EXERCISE OBJECTIVE: Each line that includes "elbow" must be copied from the records.

Excerpts from a dataset:
§

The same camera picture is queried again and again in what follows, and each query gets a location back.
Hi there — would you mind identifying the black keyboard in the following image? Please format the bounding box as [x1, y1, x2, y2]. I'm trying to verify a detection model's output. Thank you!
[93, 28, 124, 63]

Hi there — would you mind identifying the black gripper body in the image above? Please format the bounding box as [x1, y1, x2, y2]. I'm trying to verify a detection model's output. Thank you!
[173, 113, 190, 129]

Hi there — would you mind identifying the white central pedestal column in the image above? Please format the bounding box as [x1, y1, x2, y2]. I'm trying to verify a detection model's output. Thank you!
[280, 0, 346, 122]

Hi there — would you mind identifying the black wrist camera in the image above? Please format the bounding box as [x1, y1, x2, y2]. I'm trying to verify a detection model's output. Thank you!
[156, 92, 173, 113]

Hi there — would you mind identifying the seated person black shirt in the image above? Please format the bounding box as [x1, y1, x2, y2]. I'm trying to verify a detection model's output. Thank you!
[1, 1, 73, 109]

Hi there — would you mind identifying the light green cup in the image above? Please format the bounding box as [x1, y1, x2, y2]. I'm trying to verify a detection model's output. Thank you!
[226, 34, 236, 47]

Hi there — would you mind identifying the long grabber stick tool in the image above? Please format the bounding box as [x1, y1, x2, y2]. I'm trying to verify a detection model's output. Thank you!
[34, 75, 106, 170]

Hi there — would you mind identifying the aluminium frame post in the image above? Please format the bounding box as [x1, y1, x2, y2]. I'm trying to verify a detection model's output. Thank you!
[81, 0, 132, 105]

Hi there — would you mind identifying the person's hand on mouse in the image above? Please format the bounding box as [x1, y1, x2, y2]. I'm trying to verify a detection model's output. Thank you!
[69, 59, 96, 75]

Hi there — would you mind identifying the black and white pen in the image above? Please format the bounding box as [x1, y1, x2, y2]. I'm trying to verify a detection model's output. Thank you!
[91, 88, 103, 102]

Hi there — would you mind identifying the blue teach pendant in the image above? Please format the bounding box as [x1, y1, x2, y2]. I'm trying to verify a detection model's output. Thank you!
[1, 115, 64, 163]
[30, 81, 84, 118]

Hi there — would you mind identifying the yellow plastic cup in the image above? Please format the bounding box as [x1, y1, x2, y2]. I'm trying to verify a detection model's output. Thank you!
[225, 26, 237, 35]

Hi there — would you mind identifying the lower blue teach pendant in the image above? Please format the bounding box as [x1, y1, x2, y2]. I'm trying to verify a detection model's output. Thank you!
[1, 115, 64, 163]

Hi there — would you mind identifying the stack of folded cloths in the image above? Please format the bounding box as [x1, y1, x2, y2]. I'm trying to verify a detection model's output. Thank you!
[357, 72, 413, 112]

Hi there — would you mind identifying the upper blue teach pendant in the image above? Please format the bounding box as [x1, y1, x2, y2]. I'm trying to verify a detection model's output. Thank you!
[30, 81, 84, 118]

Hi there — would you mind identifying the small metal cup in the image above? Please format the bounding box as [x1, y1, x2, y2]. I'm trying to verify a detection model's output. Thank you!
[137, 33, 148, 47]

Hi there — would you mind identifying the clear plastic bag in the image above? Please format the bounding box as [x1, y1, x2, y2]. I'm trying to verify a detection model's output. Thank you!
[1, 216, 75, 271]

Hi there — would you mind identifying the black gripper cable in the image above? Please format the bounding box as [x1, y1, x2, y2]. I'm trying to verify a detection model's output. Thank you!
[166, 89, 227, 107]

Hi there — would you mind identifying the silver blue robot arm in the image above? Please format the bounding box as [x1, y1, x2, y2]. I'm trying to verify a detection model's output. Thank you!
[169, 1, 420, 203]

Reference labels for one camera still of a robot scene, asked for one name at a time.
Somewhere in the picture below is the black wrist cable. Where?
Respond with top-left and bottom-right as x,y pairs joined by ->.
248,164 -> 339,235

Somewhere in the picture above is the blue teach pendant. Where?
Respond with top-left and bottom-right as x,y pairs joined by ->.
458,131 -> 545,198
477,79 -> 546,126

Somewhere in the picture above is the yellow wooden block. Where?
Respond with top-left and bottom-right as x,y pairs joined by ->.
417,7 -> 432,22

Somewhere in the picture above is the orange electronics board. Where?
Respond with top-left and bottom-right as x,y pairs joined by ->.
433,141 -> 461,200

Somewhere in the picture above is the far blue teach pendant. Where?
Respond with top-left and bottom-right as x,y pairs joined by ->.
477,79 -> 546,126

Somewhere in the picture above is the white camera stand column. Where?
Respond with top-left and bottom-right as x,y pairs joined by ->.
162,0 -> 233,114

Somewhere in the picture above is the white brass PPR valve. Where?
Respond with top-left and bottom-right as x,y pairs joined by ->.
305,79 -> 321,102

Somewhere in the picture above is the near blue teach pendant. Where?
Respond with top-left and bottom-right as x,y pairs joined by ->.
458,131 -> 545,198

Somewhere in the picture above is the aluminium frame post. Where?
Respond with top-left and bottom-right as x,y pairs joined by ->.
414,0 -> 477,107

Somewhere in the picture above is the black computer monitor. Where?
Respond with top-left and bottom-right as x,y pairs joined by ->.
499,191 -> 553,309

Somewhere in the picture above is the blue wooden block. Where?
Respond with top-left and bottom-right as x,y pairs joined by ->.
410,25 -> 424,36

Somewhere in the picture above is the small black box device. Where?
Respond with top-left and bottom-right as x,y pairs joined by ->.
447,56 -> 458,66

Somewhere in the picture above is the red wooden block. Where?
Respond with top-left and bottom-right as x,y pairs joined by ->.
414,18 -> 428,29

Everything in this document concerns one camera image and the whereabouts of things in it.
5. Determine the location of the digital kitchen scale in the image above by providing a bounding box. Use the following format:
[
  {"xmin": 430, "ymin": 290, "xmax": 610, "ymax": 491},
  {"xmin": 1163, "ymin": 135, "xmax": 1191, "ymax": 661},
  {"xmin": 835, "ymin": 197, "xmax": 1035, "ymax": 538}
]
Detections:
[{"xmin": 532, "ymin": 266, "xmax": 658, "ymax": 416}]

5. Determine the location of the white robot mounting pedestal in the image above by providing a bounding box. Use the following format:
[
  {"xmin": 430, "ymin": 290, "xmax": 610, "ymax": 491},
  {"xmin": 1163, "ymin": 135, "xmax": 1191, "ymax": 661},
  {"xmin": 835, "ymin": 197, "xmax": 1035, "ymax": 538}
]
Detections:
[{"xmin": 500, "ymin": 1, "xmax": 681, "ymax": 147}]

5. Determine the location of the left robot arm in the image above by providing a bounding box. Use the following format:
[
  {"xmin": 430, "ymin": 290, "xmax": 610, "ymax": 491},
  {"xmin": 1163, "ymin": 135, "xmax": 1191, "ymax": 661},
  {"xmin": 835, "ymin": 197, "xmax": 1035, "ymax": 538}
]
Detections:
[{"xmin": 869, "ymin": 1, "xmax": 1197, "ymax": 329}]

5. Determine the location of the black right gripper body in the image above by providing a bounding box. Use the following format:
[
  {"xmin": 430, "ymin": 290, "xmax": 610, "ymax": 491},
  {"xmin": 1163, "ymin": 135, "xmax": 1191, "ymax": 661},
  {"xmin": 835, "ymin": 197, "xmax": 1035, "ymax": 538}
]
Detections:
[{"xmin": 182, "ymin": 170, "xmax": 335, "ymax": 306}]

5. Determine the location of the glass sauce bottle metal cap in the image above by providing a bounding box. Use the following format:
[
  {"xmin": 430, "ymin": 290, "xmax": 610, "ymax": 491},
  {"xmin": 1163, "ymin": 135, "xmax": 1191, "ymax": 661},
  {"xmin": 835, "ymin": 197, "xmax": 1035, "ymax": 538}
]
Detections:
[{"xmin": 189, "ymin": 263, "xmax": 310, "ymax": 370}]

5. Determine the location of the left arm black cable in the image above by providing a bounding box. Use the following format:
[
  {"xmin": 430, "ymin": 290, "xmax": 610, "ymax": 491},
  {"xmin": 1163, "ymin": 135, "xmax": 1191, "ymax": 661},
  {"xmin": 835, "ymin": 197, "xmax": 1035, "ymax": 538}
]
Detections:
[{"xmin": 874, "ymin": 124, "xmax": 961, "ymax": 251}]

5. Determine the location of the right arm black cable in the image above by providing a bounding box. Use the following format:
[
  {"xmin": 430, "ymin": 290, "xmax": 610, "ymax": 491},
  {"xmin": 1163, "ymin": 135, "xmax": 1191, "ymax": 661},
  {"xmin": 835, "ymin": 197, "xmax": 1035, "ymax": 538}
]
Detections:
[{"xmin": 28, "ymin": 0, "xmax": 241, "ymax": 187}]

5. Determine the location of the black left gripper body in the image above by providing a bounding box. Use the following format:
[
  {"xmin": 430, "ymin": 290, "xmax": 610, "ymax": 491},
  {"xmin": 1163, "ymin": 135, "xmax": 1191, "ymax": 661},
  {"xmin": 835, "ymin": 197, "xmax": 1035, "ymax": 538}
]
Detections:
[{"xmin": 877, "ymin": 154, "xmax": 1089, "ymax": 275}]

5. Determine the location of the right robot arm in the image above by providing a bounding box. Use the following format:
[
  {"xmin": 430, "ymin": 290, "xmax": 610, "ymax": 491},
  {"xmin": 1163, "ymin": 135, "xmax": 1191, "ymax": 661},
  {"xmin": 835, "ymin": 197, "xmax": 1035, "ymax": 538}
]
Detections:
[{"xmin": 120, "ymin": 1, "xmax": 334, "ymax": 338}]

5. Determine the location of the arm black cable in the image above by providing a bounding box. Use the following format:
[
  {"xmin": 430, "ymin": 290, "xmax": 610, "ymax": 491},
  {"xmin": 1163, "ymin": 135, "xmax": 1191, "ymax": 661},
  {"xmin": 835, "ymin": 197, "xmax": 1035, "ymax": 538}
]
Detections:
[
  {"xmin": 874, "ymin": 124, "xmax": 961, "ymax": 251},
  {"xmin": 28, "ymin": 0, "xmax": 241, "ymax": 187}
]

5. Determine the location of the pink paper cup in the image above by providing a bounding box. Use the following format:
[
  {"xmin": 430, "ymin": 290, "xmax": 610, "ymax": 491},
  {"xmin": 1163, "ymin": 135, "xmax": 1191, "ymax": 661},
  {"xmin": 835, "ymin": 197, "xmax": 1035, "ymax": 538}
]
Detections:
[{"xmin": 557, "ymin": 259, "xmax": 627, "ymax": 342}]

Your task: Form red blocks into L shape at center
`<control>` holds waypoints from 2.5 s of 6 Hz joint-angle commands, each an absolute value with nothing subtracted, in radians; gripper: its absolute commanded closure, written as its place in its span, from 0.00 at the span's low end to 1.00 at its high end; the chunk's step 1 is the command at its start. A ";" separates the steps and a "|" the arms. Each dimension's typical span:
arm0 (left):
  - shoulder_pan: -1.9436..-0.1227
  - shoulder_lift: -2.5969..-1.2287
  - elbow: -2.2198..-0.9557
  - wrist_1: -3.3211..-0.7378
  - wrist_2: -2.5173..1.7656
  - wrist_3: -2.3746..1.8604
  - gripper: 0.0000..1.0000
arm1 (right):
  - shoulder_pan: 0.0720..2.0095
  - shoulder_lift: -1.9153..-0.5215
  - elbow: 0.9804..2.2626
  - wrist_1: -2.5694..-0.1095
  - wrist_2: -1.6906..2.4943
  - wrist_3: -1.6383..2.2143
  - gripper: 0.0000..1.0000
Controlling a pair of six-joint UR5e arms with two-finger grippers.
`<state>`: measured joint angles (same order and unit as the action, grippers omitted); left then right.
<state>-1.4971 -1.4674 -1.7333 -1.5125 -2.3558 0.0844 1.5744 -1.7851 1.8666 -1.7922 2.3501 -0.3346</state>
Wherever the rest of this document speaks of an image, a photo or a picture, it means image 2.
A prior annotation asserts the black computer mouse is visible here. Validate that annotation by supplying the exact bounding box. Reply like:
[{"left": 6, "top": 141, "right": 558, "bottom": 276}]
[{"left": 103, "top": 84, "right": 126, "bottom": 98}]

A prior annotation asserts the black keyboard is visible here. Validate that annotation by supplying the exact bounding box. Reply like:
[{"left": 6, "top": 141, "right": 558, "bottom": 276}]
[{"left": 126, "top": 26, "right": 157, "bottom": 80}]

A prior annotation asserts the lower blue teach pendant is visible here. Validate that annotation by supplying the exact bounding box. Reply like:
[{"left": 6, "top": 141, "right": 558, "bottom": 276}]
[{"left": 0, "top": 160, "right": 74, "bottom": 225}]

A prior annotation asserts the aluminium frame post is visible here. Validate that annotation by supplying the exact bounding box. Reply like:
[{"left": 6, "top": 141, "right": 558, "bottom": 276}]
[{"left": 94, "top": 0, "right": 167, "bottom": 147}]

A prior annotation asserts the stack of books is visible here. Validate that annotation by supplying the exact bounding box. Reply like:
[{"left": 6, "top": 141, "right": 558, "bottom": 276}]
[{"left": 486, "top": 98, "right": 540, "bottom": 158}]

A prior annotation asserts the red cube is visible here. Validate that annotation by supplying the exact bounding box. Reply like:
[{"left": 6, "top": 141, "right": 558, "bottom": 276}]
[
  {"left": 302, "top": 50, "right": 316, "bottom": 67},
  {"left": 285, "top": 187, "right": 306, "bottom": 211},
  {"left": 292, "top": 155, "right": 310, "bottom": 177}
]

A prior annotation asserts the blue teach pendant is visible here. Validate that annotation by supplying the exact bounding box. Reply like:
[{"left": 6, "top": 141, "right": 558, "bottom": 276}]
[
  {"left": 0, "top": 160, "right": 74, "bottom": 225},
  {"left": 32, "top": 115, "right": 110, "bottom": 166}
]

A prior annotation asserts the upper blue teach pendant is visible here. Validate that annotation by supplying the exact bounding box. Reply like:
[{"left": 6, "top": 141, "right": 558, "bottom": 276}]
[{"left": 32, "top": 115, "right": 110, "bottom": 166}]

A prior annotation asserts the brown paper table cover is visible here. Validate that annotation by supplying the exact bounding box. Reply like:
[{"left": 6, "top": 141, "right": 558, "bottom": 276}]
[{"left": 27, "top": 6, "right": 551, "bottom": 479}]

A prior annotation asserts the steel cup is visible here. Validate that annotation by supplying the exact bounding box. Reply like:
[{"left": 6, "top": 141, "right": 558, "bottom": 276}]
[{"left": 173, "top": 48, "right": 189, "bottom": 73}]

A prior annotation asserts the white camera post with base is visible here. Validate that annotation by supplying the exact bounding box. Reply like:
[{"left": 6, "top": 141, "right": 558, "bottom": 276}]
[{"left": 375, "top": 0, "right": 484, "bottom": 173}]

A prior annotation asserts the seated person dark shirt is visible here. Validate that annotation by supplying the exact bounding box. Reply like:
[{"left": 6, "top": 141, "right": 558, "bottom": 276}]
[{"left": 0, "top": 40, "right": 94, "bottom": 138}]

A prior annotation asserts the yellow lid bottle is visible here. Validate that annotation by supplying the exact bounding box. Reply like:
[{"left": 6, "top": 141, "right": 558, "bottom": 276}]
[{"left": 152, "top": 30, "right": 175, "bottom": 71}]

§

SOLVED PROBLEM:
  - elbow: -2.2198..-0.9557
  - elbow: 0.9804..2.2626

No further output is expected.